RDBMS computes the relations on the fly by filtering and joining. Instead, graph databases store the relations in advance to speed up.

With proper schema design and query, the performance and be amazingly good.

According to my understanding, the hub-nodes can be eliminated by adding an intermediate node between [entity] and [tenant_id], for example, date. so the schema would be [entity] - [tenant_id_date_tuple] - [tenant_id]

This is a disaster for RDBMS because it introduces 1 more join, making the computational cost unacceptable. However, for TigerGraph, edge traversal is cheap and extremely fast!

Feel free to talk to our sales team to discuss your use case.

Jon_Herke · April 8, 2020, 5:04pm

Another modeling approach can be your initial intuition, store TenantId as a property of a transaction. Simple and fast. When you need to lookup tenantId related info, just use a global variable to store them by a vertex SELECT block.

You schema looks like this

CREATE VERTEX transaction (primary_id transactionID string, TenantId int)
CREATE VERTEX tenant (primary_id TenantId int, TenantId int, attribute1 string)
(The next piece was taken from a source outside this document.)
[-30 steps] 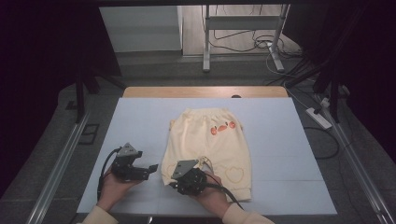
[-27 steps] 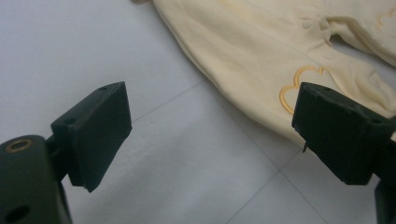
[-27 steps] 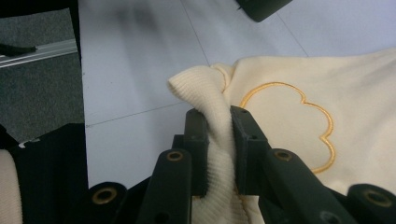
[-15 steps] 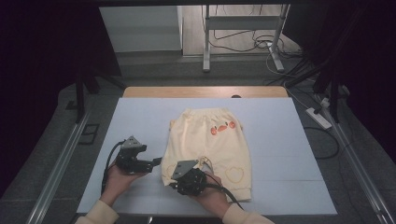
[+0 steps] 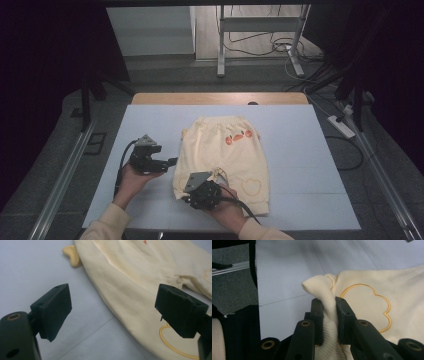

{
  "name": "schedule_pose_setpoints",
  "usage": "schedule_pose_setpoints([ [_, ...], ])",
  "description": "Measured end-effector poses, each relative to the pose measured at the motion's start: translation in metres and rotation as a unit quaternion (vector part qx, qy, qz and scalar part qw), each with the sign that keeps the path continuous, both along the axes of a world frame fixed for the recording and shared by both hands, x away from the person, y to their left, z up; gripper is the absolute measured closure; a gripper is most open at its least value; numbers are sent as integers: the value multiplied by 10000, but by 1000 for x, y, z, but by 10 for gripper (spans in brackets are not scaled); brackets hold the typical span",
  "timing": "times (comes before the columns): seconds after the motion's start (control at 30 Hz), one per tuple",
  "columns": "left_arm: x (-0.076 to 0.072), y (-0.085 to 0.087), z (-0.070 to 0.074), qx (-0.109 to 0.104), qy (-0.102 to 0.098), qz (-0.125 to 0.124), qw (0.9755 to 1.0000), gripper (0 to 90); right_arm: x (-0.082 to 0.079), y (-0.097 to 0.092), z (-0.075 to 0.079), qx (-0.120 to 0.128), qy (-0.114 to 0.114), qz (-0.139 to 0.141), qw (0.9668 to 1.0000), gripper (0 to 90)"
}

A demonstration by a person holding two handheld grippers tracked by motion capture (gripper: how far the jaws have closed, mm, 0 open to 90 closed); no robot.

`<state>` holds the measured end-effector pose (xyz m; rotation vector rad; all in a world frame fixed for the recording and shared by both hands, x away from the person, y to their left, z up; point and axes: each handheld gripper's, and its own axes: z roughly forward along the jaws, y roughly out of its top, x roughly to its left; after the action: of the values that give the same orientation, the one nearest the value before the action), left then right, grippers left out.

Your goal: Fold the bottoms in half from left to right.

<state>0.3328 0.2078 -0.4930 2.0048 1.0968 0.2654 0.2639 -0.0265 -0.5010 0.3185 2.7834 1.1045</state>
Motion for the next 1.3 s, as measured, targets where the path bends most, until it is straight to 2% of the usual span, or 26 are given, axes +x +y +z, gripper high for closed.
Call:
schedule_pose_setpoints([
  [0.3, 12, -7, 3, 117, 22, -142, 9998, 141, 1, 0, 0, 4, 67, -24, 10000, 776],
  [0.4, 16, -9, 1, 67, 61, -151, 9998, 146, 1, 0, -1, 5, 68, -16, 10000, 776],
  [0.8, 29, -13, 3, 33, 86, -125, 9999, 148, 1, 0, -2, -26, 70, 0, 10000, 776],
  [1.0, 37, -14, 2, 103, 135, -123, 9998, 150, 1, 0, -2, -29, 94, -4, 10000, 776],
  [1.13, 42, -15, 1, 77, 150, -80, 9998, 150, 1, 0, -2, -47, 95, -1, 9999, 776],
  [1.3, 50, -17, 0, 165, 186, 44, 9997, 151, 1, 0, -3, -46, 98, 3, 9999, 776],
])
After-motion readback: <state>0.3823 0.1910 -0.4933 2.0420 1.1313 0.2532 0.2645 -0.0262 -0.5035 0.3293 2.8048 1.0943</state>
CREATE GRAPH myApp(transaction, tenant)

CREATE Query test (Vertex< transaction> txn) FOR GRAPH demo {

 SumAccum<int> @@tid;
 SumAccum<String> @@att1;

 Start = {txn};
//get tenantId, store it in global accumulator @@tid.
 Result = SELECT s
        FROM Start:s
        POST-ACCUM @@tid += s.TenantId;
  
 //lookup tenant info 
  T = {tenant.*};

  T2 = SELECT t
                FROM T:t
                WHERE t.TenantId == @@tid
                POST-ACCUM @@att1 += t.attribute1 ;

 PRINT @@att1;
  PRINT Result;
        

}

As you can see, we may have billions transaction vertices, and a couple million tenant vertices. The idea is to lookup tenant info by global variable when we need.